In my initial commit I believe I misunderstood the implementation of the library and I apologize for that mistake! I reexamined the code more and believe I now understand the larger issue. Correct me if I am wrong, but it looks like your x variable is a variadic list of any possible arguments that go into the function f. So you don't technically know as the developers which argument in x is the array you are parallelizing over.

I think in this next push I have been able to design a slightly more robust system that still uses the multiple dispatch to make the code simpler and enable users to use both GPU and CPU parallelization simultaneously.
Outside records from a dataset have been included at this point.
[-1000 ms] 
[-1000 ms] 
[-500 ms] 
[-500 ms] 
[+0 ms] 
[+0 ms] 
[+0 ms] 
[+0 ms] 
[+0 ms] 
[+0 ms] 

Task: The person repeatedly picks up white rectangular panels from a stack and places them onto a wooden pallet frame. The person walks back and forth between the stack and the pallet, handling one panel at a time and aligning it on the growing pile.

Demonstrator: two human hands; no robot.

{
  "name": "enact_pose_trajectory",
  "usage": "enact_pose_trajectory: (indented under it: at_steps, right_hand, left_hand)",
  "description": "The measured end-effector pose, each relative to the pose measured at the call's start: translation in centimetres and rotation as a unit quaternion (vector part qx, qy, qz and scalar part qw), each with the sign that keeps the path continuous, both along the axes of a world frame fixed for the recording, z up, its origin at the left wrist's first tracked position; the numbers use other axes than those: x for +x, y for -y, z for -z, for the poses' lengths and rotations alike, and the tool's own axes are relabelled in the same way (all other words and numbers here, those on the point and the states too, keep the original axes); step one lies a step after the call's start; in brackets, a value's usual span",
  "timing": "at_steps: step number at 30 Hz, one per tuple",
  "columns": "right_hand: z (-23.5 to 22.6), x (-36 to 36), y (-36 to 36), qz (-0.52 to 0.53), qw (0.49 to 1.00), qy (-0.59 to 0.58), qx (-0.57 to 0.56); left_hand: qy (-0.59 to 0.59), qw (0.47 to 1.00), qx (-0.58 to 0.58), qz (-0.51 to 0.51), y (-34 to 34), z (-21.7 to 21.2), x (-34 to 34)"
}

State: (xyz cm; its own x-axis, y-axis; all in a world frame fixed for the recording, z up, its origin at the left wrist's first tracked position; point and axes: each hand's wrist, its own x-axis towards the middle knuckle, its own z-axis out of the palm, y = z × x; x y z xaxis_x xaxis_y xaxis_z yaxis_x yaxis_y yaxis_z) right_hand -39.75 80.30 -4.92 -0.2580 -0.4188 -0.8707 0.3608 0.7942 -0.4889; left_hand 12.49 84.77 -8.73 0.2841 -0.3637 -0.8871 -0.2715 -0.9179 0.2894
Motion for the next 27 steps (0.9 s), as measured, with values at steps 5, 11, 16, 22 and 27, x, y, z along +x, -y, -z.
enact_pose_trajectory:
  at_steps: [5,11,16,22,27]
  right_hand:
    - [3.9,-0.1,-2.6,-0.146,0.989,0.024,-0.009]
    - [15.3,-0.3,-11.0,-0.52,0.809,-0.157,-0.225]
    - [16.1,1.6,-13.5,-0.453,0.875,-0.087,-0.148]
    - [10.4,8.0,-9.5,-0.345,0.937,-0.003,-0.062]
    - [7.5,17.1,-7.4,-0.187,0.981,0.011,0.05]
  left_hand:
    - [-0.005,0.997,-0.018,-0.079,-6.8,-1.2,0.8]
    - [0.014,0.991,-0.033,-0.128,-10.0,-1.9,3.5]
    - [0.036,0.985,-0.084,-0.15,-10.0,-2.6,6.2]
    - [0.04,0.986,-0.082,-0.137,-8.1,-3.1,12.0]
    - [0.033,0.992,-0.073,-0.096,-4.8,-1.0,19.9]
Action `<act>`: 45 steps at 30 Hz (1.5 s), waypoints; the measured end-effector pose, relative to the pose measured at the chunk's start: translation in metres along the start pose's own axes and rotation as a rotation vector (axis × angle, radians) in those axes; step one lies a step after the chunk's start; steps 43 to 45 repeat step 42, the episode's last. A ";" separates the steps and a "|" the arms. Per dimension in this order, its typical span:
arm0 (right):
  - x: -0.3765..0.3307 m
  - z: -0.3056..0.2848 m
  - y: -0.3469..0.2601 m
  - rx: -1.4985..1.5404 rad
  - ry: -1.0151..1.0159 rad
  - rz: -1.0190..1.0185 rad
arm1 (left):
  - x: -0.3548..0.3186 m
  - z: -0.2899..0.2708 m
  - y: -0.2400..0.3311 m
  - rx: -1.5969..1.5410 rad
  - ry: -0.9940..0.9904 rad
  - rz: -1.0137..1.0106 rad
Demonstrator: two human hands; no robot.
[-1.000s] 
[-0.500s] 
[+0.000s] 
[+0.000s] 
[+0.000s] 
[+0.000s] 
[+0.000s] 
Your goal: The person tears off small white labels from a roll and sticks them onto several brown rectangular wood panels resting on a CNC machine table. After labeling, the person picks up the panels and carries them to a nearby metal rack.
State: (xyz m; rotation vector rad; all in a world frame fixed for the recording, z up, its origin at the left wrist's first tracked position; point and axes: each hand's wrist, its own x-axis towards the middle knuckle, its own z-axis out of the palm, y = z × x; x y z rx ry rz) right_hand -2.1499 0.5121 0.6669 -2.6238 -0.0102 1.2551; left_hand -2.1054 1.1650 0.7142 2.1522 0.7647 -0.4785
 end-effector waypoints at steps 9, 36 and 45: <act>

I am still not 100% sure that this would fit your needs and I have not checked the performance of the code.From what I understand, using the multiple dispatch system instead of the LocalPreferences.jl route should make the library more generic while preserving performance since dispatch is determined at compile time, not runtime. I found this talk useful for reference https://discourse.julialang.org/t/understanding-multiple-dispatch/76601/5

I look forward to your feedback, thanks!

williamfgc commented 6 months ago

@kmp5VT my two cents is to start with what problem the proposed solution is solving. For now, optional "weak" dependencies is the canonical way since Julia v1.9 to separate back ends and code that is mutually exclusive (which is the most common target use case). Multiple dispatch does mean we need to install a back end in a system that might not support it, this 'causes major trouble in HPC systems.